Erst in den 1980er Jahren hat Österreich begonnen, darüber zu sprechen, dass manche Bürger/innen sowie manche Firmen, Vereine und manche Einrichtungen des Staates in der Zeit des Nationalsozialismus (1938-1945) Täterinnen bzw. Täter waren. Die Anerkennung dieser Schuld hatte nach dem Jahr 2000 konkrete Folgen:
- Kunstwerke, die zur Zeit des Nationalsozialismus geraubt wurden, werden an ihre Besitzer/innen (oder an deren Erben/Erbinnen) zurückgegeben, sofern dies nicht schon nach 1945 geschehen war.
- Auch für Häuser und Grundstücke, die in der NS-Zeit geraubt worden waren, wurden, sofern diese nicht schon gleich nach 1945 rückgestellt worden waren, nachträgliche Rückstellungen vorgenommen.

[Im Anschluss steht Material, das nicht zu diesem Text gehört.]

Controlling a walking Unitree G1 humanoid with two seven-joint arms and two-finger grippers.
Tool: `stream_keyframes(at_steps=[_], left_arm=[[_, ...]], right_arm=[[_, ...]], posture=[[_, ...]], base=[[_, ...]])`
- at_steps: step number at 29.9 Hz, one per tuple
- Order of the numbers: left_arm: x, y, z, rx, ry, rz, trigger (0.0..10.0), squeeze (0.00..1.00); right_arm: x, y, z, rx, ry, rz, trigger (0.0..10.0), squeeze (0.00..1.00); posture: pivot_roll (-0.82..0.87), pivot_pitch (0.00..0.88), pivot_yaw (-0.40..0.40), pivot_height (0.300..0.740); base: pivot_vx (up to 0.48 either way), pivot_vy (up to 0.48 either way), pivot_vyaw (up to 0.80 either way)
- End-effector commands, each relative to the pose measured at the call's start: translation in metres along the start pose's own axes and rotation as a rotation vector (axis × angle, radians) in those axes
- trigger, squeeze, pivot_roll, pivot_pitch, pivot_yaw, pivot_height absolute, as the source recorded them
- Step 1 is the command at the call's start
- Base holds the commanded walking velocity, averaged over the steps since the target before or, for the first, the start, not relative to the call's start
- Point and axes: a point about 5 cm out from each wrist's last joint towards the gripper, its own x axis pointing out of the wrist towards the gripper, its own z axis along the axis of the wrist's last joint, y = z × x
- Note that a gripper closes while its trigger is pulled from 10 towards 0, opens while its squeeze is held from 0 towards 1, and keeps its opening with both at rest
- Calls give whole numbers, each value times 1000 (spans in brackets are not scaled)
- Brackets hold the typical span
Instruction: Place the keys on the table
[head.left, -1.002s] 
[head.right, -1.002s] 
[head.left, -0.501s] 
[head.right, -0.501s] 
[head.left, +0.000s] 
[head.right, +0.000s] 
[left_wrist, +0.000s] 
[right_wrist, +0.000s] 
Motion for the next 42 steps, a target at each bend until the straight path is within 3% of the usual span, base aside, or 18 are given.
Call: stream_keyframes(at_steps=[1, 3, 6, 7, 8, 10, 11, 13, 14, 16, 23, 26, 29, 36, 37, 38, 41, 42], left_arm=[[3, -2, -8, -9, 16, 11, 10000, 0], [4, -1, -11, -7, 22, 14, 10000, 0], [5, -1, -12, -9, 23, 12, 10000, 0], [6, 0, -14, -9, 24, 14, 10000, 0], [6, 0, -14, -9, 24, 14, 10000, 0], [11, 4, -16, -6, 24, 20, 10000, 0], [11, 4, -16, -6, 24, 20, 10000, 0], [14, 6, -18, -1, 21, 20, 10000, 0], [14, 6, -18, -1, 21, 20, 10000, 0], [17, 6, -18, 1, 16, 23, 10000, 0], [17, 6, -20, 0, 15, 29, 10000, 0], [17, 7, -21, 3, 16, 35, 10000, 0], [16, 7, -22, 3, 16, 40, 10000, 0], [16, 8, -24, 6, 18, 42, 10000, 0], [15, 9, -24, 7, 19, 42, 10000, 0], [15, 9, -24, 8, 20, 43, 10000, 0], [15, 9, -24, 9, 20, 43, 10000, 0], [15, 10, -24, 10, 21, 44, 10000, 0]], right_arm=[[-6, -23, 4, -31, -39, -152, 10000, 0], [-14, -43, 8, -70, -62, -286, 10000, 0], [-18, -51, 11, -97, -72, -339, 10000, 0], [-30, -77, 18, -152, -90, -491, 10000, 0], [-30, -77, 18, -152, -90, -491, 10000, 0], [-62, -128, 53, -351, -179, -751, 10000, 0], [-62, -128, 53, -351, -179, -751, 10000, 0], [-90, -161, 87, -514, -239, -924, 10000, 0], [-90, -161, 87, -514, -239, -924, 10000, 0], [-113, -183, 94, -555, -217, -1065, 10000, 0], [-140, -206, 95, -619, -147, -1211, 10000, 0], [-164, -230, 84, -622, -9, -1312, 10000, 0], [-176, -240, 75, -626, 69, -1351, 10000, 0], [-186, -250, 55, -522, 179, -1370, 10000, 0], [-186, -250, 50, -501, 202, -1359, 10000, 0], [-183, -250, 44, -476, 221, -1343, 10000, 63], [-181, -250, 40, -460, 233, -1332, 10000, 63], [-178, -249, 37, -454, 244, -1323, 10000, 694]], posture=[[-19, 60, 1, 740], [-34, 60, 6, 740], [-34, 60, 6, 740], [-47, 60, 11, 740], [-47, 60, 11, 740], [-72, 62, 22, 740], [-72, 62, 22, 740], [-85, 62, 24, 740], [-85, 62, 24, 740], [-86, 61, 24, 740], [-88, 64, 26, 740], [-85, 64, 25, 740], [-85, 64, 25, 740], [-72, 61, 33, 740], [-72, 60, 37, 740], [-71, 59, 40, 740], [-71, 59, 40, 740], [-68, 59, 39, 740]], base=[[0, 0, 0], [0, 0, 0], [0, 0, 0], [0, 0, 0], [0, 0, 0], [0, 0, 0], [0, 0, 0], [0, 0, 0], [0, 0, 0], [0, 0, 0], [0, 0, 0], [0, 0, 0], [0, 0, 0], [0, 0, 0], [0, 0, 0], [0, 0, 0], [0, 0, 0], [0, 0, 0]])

- Für Familien, denen damals ihre Wohnungen geraubt worden waren, gab es Geld als Entschädigung.
- Eine Geldentschädigung bekamen nunmehr auch ehemalige Zwangsarbeiter/innen, die zur Zeit des Nationalsozialismus auf dem Gebiet des heutigen Österreich ausgebeutet worden waren.
Wichtig war der weitere Ausbau der Sozialversicherungssysteme. Praktisch haben nunmehr fast alle Österreicher und Österreicherinnen eine staatliche Kranken- und Altersversicherung. Ab dem Jahr 2010 gibt es auch eine bedarfsorientierte Mindestsicherung. Um langfristig die soziale Sicherung zu gewährleisten, ist es angesichts der steigenden Lebenserwartung aber notwendig, auch das Pensionsalter anzupassen.